I want to group similar logs based on a sentence. In, other words I want to group logs into different buckets based on certain similarities. Wish to know are there any inbuilt closest feature to achieve the same.


what is your definition of 'certain similarities' - sounds pretty broad, but might actually be very specific to your concrete implementation. As it does not make a lot of sense to create buckets for each sentence (you might have a lot of those), is there a possibility you could create a grouping field based on the sentence before you index your data as a preprocessing step? I could also imagine some ingest node processor which is doing that.

Hope this helps.


Thanks Alex for your quick response. I am quite new to log analytics and elasticsearch.

Yeah, I was sounding pretty broad :slight_smile: . Let me rephrase a bit.

I search for a specific string say "Dog" and I am able to get the results of logs containing string "Dog".

However, I wish to make elasticsearch return results even if I search using "Animal" or "Doog" (spelling mistake)

Can I achieve this ? if yes kindly provide pointers for the same.

Appreciate your support!


one can be achieved by the use of synonyms. The other use-case is a fuzzy search which allows for typos.

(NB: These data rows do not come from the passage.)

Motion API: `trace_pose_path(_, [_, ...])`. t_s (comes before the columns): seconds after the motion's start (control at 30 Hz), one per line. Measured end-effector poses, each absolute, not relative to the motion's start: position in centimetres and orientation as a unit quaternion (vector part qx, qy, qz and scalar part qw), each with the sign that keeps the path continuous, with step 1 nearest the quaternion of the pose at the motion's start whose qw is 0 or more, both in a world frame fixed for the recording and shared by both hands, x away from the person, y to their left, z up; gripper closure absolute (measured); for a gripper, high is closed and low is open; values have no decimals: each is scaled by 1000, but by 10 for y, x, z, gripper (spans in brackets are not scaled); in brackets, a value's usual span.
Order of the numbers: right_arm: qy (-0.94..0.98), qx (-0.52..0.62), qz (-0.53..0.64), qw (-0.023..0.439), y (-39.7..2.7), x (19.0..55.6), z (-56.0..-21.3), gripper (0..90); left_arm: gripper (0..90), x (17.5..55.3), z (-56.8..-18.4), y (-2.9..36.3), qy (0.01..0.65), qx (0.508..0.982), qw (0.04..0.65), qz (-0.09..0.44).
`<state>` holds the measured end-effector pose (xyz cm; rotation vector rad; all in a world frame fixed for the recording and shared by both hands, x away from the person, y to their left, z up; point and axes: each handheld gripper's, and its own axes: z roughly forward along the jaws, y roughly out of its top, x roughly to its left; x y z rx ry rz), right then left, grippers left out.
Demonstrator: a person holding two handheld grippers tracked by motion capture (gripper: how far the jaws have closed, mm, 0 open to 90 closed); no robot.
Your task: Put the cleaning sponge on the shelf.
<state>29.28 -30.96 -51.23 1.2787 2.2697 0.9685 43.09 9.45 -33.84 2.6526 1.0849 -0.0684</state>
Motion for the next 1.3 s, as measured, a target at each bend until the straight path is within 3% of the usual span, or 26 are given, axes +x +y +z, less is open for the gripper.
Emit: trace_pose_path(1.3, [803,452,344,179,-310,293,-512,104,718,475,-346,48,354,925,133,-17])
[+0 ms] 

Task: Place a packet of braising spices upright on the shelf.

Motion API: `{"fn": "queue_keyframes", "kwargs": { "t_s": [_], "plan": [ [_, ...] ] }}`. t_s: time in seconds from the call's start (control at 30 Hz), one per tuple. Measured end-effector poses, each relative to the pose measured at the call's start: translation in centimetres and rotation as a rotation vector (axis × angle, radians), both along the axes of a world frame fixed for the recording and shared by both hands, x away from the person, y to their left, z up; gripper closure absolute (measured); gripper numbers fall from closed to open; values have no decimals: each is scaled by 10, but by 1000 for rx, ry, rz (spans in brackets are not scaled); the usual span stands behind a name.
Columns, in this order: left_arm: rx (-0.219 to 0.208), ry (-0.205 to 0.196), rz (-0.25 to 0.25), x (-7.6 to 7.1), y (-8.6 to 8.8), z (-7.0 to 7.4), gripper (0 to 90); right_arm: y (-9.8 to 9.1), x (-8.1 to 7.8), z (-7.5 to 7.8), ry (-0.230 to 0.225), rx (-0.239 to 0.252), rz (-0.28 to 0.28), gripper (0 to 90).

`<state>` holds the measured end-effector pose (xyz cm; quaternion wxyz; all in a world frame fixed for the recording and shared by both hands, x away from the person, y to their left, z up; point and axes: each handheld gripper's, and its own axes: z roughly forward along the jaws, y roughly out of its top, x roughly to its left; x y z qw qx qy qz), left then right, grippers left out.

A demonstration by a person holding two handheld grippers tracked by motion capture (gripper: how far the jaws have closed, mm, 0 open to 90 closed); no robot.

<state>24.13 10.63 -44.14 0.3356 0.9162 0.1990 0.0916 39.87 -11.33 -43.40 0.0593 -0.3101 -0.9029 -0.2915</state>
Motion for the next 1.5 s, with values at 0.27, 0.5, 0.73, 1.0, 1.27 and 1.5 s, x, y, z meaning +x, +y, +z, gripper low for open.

See the chapter in the definitive guide about synonyms and the typos & mispellings chapter.


Fantastic will check this out thanks! :smile:

Dear Shrikant,

you can also look in to clustering . your requirements is to have keywords cluster from description.
It can be further enhanced with supervised and unsupervised,

You can look at integrating carrot2 or mahout along with elasticsearch.


Oh okay, makes sense will check this too. Thank You :slight_smile: